刷手机刷到一个摘酸枣的视频。
远镜头——山沟沟,一片一片的野酸枣,蓬蓬勃勃绿着。近镜头——酸枣树叶,椭圆,指头肚大,很密,层层叠叠。数不清的野酸枣,密密麻麻,挂在绿叶间,红的、青的、半红半青的,像一树宝珠。
这一幕好熟悉。小时候,我家不远处,也有一座这样的小山。山上也有漫山的酸枣树。秋天,我也和小伙伴们一起上山摘野酸枣。
野酸枣聪明着呢,它们为了躲避我们,都跑到沟边上、陡坡上长。可我们是属猴子的,身轻胳膊长,管它长到哪儿,都逃不脱我们的手。摘酸枣不用爬树,酸枣树都是矮子,一大蓬一大蓬的,像一个个大藤筐。酸枣枝很软,有弹性,拽过一根,一松手,就像弹簧一样弹回去,抖个不停,熟透的酸枣就会掉到地上。

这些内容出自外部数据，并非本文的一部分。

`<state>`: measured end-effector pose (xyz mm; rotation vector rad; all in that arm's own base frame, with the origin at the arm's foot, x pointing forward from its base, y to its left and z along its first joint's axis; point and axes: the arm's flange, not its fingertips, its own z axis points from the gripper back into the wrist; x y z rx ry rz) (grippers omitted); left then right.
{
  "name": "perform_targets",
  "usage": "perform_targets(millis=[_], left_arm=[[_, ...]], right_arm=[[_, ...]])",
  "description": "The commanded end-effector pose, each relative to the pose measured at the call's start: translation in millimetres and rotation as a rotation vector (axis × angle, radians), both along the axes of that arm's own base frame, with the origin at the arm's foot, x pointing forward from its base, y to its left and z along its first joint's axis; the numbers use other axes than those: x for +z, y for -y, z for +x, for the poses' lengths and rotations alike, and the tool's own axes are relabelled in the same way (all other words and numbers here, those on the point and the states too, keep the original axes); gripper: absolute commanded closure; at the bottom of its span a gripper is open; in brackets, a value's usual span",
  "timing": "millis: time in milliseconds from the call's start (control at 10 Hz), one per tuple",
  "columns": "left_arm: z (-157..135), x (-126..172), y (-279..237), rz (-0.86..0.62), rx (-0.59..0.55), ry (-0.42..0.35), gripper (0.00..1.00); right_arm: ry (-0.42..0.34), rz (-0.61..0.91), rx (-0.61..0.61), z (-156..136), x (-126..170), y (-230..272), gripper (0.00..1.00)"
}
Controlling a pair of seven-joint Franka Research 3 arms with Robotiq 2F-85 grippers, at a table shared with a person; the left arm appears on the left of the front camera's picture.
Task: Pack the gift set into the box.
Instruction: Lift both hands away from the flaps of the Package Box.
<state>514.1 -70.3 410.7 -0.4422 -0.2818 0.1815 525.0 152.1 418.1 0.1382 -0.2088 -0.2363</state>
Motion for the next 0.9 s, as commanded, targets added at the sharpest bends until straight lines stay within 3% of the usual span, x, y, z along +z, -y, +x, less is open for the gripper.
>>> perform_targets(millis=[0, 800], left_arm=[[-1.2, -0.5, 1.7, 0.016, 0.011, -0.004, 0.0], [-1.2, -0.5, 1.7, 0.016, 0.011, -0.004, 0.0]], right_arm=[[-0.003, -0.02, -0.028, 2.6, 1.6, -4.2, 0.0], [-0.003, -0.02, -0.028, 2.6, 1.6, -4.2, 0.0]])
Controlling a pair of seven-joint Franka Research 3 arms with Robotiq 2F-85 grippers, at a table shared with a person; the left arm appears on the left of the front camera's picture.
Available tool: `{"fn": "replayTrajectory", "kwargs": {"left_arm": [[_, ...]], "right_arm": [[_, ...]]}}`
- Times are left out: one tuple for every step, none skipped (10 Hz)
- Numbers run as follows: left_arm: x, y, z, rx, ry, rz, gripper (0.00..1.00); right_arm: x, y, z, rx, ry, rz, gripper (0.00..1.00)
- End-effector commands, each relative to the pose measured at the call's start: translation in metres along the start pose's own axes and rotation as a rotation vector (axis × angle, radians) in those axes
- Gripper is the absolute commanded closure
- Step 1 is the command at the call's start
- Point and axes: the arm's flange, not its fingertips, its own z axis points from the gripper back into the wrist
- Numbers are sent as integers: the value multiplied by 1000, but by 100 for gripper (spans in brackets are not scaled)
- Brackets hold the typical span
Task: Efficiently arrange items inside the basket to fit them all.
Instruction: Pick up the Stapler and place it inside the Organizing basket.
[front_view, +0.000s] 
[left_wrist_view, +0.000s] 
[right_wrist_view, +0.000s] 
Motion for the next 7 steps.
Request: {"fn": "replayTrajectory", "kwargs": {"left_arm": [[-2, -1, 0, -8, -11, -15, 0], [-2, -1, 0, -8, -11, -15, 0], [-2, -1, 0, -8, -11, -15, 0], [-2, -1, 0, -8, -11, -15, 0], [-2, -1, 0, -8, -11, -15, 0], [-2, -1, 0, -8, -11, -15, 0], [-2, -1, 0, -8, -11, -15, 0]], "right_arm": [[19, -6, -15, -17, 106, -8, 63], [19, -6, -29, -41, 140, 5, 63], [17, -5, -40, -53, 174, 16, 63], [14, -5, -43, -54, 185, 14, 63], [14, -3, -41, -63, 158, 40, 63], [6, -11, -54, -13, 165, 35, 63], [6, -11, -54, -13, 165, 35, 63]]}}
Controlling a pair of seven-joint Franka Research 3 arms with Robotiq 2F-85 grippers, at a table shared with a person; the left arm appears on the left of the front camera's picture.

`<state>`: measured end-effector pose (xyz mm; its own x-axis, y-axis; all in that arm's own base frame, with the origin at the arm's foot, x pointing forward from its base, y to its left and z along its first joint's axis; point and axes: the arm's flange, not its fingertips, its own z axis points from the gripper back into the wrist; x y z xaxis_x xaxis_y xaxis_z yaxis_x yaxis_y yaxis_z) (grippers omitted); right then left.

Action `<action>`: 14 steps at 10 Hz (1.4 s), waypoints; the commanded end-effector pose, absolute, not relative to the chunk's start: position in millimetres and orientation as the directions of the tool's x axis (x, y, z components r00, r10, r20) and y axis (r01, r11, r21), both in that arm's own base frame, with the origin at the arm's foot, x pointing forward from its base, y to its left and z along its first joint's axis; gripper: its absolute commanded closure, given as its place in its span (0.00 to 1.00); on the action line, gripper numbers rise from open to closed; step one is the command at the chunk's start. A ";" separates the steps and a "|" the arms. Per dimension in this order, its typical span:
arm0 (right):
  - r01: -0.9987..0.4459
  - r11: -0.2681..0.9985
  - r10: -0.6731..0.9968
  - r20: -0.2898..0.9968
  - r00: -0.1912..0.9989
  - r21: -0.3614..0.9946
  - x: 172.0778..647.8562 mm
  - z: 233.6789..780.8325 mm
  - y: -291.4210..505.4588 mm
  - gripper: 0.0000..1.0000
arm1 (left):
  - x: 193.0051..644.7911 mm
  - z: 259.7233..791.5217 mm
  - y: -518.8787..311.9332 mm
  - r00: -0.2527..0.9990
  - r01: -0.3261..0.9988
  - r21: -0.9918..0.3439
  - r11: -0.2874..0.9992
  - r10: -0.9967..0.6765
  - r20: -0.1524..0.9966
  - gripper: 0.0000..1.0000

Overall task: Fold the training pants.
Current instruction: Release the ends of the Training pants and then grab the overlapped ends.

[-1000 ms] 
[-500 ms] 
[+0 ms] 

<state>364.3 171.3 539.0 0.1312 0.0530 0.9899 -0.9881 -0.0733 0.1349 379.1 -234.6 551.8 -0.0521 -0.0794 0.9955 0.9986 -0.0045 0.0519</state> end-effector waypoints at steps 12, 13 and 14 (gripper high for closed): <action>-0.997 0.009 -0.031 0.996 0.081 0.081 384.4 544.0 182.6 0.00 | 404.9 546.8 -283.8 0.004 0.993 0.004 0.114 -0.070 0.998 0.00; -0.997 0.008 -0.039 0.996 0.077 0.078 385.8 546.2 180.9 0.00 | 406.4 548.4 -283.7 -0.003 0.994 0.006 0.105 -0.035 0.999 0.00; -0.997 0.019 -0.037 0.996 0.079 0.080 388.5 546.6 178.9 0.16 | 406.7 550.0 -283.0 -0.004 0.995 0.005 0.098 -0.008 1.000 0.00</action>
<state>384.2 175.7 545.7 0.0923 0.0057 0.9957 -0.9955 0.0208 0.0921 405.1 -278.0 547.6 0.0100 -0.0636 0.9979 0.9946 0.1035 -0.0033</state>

酸枣枝上长有很多刺,又硬又尖,我们有经验对付它,左手捏住枝条尖尖不长刺的地方,右手捏住一个酸枣,捉虫子似的,轻轻“捉”下来。但还是常被刺到,要么手背拉一道红印子,要么指尖被扎个小针眼,冒出个小红珠子。也不嫌疼,咧咧嘴,接着摘,边摘边吃。红透的酸枣,面,很甜。半青半红的,脆,酸甜。青的,硬,很酸,一咬就酸得皱眉闭眼,满嘴冒酸水,舍不得吐,赶紧咽下去。吃饱了,吃够了,两个衣兜鼓鼓囊囊装满酸枣了,才背着夕阳,踩着自己的影子下山回家。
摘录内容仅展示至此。